(Work request):
Could you transcribe each record below exactly as written, setting the pictures aside?
:::::
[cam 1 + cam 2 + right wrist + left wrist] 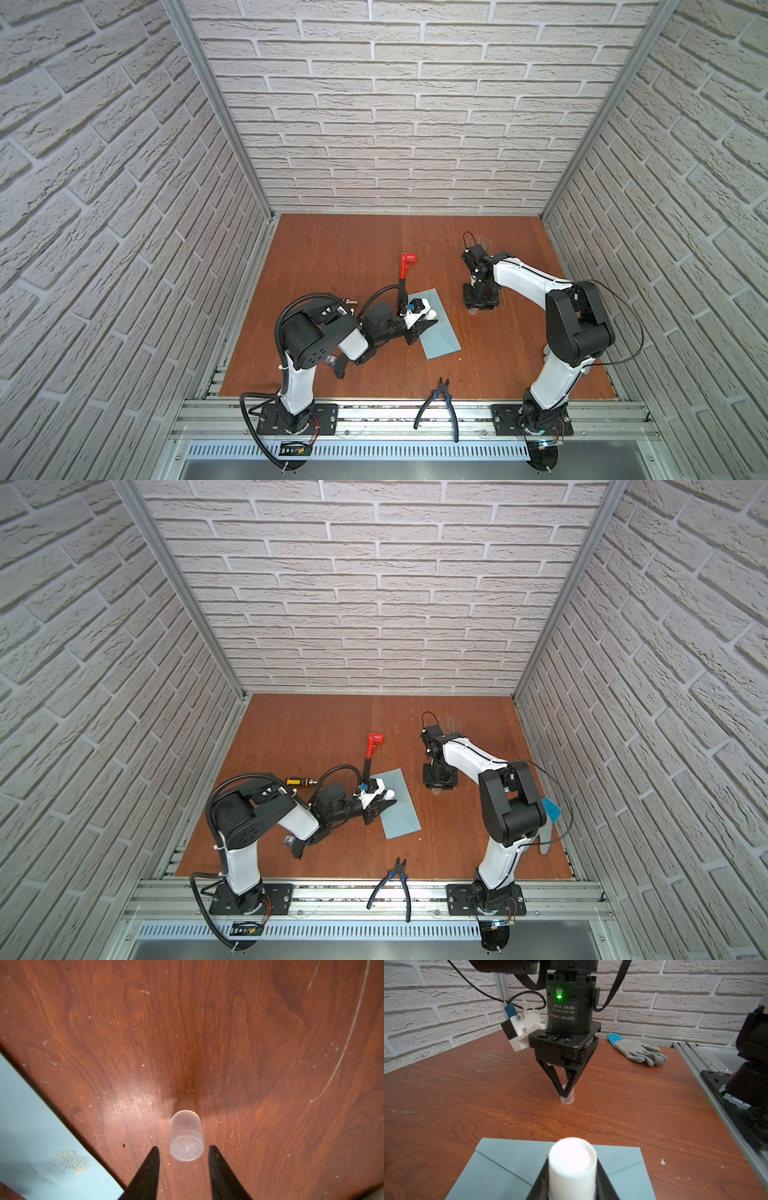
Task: Place the letter into the envelope and seal it
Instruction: 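Lower the right gripper and close it on the translucent cap, then lift the translucent cap with the right gripper over the glue stick in the left gripper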
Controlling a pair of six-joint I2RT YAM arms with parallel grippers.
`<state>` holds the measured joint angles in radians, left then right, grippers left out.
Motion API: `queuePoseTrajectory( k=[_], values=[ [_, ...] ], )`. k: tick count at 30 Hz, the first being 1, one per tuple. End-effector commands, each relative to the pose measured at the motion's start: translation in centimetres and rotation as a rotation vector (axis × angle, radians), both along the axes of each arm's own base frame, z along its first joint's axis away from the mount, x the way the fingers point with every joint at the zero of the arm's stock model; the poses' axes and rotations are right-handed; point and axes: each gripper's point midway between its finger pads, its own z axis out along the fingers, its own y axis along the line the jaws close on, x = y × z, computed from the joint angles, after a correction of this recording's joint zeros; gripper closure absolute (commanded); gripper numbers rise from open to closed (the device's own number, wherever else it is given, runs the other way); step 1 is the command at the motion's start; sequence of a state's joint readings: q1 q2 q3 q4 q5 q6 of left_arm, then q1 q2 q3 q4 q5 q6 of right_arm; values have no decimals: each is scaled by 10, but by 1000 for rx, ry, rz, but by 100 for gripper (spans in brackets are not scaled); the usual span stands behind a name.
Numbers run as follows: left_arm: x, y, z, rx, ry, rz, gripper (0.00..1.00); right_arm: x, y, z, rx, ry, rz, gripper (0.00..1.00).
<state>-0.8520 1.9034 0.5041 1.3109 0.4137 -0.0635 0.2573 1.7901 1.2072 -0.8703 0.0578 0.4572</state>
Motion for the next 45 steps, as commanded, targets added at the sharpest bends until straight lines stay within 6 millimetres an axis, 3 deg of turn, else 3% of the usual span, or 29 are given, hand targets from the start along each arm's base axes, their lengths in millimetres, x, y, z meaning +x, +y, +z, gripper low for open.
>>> queuePoseTrajectory(
  k=[1,20,26,32,41,45],
  values=[
    [0,-5,22,-71,-66,-20,100,7,-2,0,6,-9,-6,59],
    [-1,-6,22,-73,-65,-24,100,7,-1,-6,26,6,-11,72],
    [0,-6,23,-74,-66,-23,100,7,0,3,32,-6,-8,74],
    [0,-6,23,-74,-65,-24,100,2,5,33,71,-39,13,74],
    [-2,-3,34,-94,-77,-14,100,-20,22,96,201,-116,72,76],
    [-4,-3,41,-109,-76,-14,100,-32,44,124,330,-172,134,76]
  ],
)
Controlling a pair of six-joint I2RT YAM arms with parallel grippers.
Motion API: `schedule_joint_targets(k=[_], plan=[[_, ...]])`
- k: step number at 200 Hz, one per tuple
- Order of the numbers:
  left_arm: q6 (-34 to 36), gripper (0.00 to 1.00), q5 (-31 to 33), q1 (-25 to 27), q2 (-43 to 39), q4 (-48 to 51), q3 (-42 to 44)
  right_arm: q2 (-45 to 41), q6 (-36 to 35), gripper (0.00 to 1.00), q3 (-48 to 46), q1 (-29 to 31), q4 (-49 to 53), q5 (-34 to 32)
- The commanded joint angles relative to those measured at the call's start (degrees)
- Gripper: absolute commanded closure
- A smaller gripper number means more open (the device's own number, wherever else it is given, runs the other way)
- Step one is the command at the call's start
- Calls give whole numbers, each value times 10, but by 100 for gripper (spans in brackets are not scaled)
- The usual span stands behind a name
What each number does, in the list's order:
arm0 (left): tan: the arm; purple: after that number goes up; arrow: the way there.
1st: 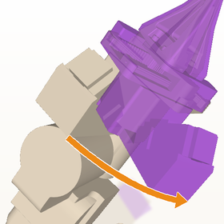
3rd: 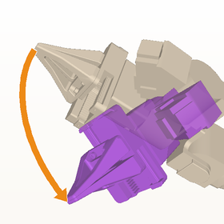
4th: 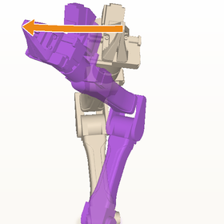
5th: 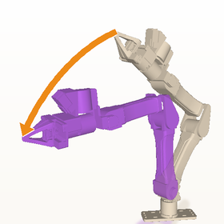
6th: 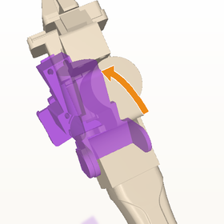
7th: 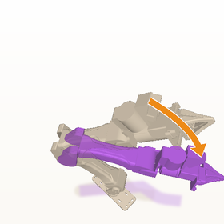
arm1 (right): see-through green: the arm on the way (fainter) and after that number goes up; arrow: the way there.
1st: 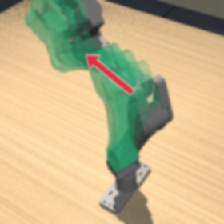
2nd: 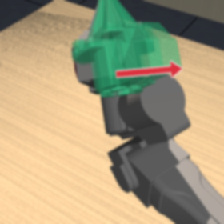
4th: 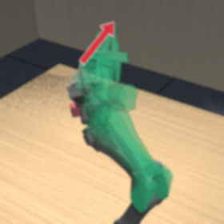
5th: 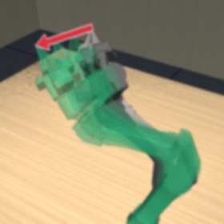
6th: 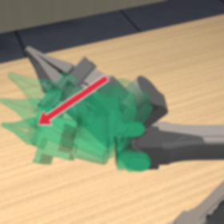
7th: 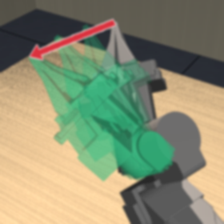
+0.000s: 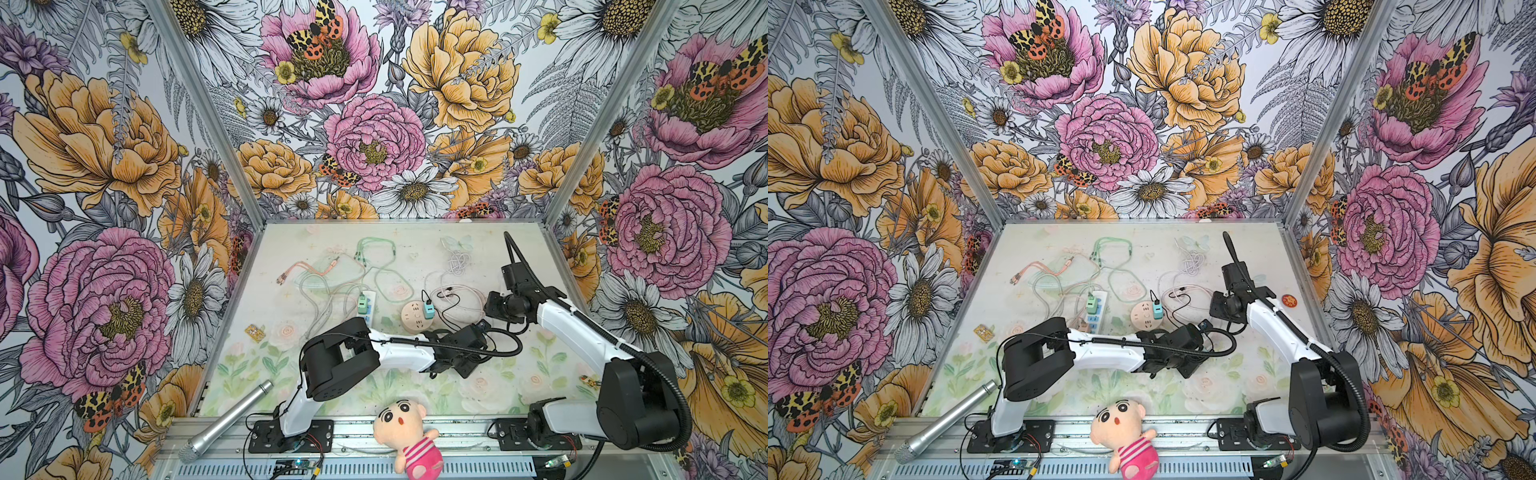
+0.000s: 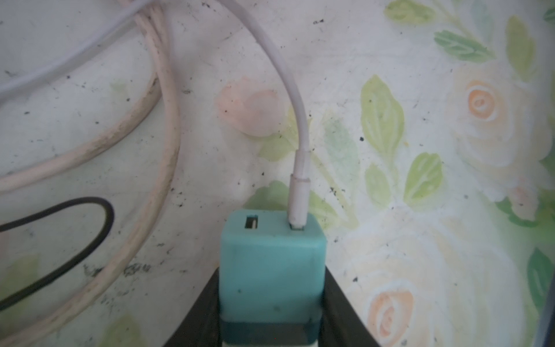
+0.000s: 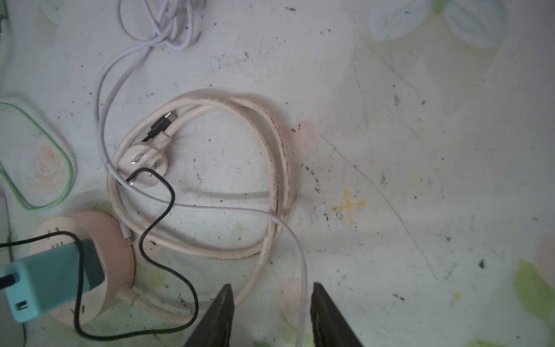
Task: Insert the plug
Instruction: 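Lift the teal charger with the left gripper while the right gripper closes on it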
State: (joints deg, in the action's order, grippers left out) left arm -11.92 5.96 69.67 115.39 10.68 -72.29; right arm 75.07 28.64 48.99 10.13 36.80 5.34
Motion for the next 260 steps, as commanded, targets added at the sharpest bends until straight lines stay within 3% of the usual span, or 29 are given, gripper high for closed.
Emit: schedule_joint_targets(k=[1,30,72,119,159,186,260], plan=[[34,62,4,-14,-57,11,15,-42,2,54,9,-3,17,48],[68,62,-7,-29,-101,29,38,-87,-1,54,2,-4,42,91],[100,63,-16,-53,-152,50,53,-123,-9,54,-17,-3,45,235],[122,63,-30,-61,-169,61,53,-149,-16,54,-56,1,43,302],[128,63,-38,-67,-170,63,53,-193,-26,49,-72,6,43,326],[132,63,-49,-67,-178,63,55,-184,-42,49,-80,20,42,348],[141,61,-84,-68,-219,63,75,-154,-55,50,-82,57,41,333]])
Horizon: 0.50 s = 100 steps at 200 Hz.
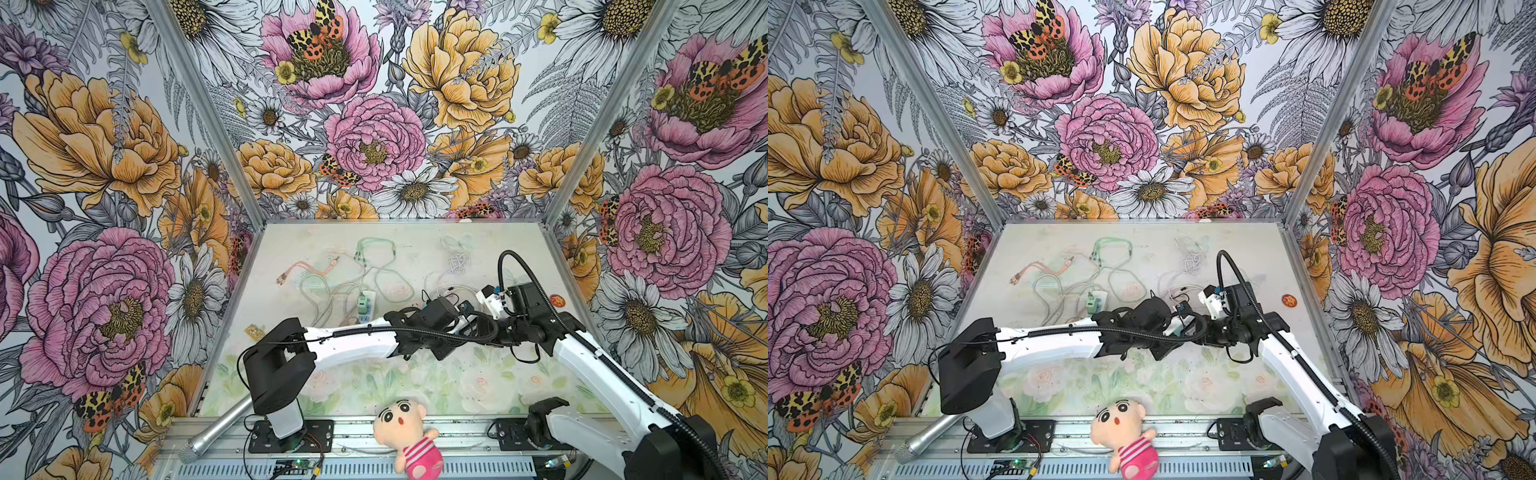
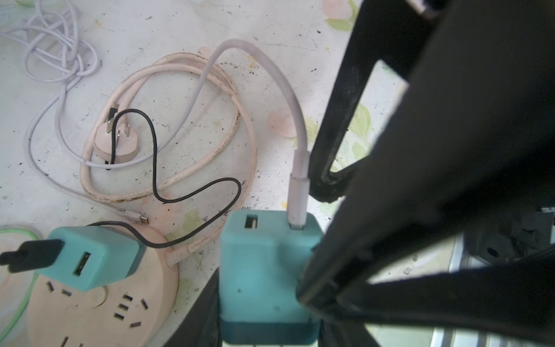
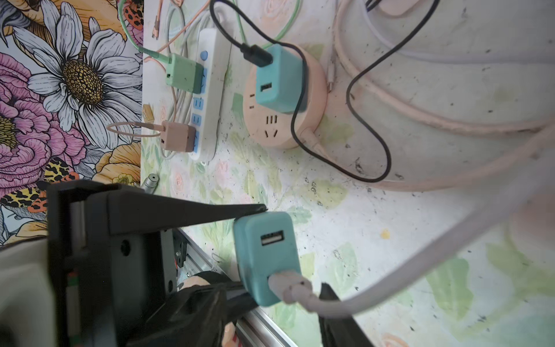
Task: Insert the plug
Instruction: 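Lift the teal charger with the left gripper while the right gripper closes on it, then open the left gripper and draw it back while the right gripper holds the charger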
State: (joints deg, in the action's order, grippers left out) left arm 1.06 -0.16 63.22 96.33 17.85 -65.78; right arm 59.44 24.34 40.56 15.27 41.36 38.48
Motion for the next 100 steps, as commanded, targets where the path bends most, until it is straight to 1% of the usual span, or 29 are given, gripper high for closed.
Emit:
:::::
(Result below):
[cam 1 + cam 2 + right wrist + left wrist] 
Task: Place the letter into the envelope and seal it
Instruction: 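Lower the right gripper and close it on the translucent cap, then lift the translucent cap with the right gripper over the glue stick in the left gripper
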Controlling a pair of six-joint I2RT YAM arms with parallel grippers.
`<state>` holds the measured joint angles in radians, left then right, grippers left out.
Motion API: `queuePoseTrajectory( k=[_], values=[ [_, ...] ], )`. k: tick count at 30 Hz, the first being 1, one per tuple. End-effector commands, each relative to the pose measured at the motion's start: translation in centimetres and rotation as a rotation vector (axis × angle, radians), both along the axes of each arm's own base frame, z along its first joint's axis away from the mount, x the way the fingers point with every joint at the zero of the arm's stock model; the poses' axes and rotations are right-handed; point and axes: each gripper's point midway between its finger pads, its own z axis out along the fingers, its own y axis along the line the jaws close on, x = y × z, computed from the joint angles, after a correction of this recording's joint zeros; gripper closure absolute (commanded); gripper numbers rise from open to closed (the device's own number, wherever else it is given, runs the other way); step 1 is the command at the motion's start; sequence of a state's joint readings: q1 q2 q3 q4 q5 q6 of left_arm, then q1 q2 q3 q4 q5 q6 of right_arm; values have no decimals: each is scaled by 10, but by 1000 for rx, ry, rz, but by 100 for gripper (spans in brackets are not scaled); the usual span stands behind a name.
Numbers run as follows: left_arm: x, y, z, rx, ry, rz, gripper (0.00..1.00); right_arm: x, y, z, rx, ry, rz, gripper (0.00..1.00).
<state>-0.8520 1.9034 0.5041 1.3109 0.4137 -0.0635 0.2573 1.7901 1.2072 -0.8703 0.0578 0.4572</state>
Motion for the next 45 steps, as commanded, targets added at the sharpest bends until straight lines stay within 6 millimetres an axis, 3 deg of turn, else 3% of the usual span, or 29 are given, hand targets from the start along each arm's base axes, their lengths in millimetres, x, y, z meaning +x, +y, +z, gripper low for open.
>>> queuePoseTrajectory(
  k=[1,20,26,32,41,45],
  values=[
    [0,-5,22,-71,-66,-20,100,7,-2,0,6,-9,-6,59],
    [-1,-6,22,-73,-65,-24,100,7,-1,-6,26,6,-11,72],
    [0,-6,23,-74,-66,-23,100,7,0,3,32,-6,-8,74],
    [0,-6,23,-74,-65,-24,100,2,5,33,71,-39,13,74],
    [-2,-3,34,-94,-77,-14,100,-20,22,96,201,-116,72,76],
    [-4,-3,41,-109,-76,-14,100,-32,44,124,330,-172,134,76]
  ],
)
Controlling a pair of six-joint I2RT YAM arms with parallel grippers.
Motion API: `schedule_joint_targets(k=[_], plan=[[_, ...]])`
- k: step number at 200 Hz, one per tuple
- Order of the numbers:
  left_arm: q6 (-34 to 36), gripper (0.00 to 1.00), q5 (-31 to 33), q1 (-25 to 27), q2 (-43 to 39), q4 (-48 to 51), q3 (-42 to 44)
  right_arm: q2 (-45 to 41), q6 (-36 to 35), gripper (0.00 to 1.00), q3 (-48 to 46), q1 (-29 to 31), q4 (-49 to 53), q5 (-34 to 32)
- The commanded joint angles relative to those measured at the call's start (degrees)
- Gripper: absolute commanded closure
- A smaller gripper number means more open (the device's own number, wherever else it is given, runs the other way)
- Step one is the command at the call's start
- Calls give whole numbers, each value times 10, but by 100 for gripper (spans in brackets are not scaled)
- The usual span stands behind a name
What each number does, in the list's order:
arm0 (left): tan: the arm; purple: after that number goes up; arrow: the way there.
1st: 
3rd: 
4th: 
5th: 
6th: 
7th: 
arm1 (right): see-through green: the arm on the way (fainter) and after that number goes up; arrow: the way there.
1st: 
2nd: 
4th: 
5th: 
6th: 
7th: 
+0.000s: 
+0.000s: 
+0.000s: 
Task: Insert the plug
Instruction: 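Lift the teal charger with the left gripper while the right gripper closes on it
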State: (joints deg, in the action's order, grippers left out) left arm -11.92 5.96 69.67 115.39 10.68 -72.29; right arm 75.07 28.64 48.99 10.13 36.80 5.34
Motion for the next 260 steps, as commanded, targets added at the sharpest bends until straight lines stay within 3% of the usual span, or 29 are given, gripper high for closed.
Emit: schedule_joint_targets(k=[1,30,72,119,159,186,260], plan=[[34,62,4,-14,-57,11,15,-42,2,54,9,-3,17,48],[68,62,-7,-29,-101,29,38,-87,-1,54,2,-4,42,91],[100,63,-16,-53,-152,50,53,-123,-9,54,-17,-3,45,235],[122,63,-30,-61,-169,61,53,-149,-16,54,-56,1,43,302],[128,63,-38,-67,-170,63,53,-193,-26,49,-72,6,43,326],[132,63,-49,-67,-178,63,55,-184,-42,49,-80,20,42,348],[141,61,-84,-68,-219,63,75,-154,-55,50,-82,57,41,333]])
Horizon: 0.50 s = 100 steps at 200 Hz.
Task: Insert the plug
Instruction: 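Lift the teal charger with the left gripper while the right gripper closes on it, then open the left gripper and draw it back while the right gripper holds the charger
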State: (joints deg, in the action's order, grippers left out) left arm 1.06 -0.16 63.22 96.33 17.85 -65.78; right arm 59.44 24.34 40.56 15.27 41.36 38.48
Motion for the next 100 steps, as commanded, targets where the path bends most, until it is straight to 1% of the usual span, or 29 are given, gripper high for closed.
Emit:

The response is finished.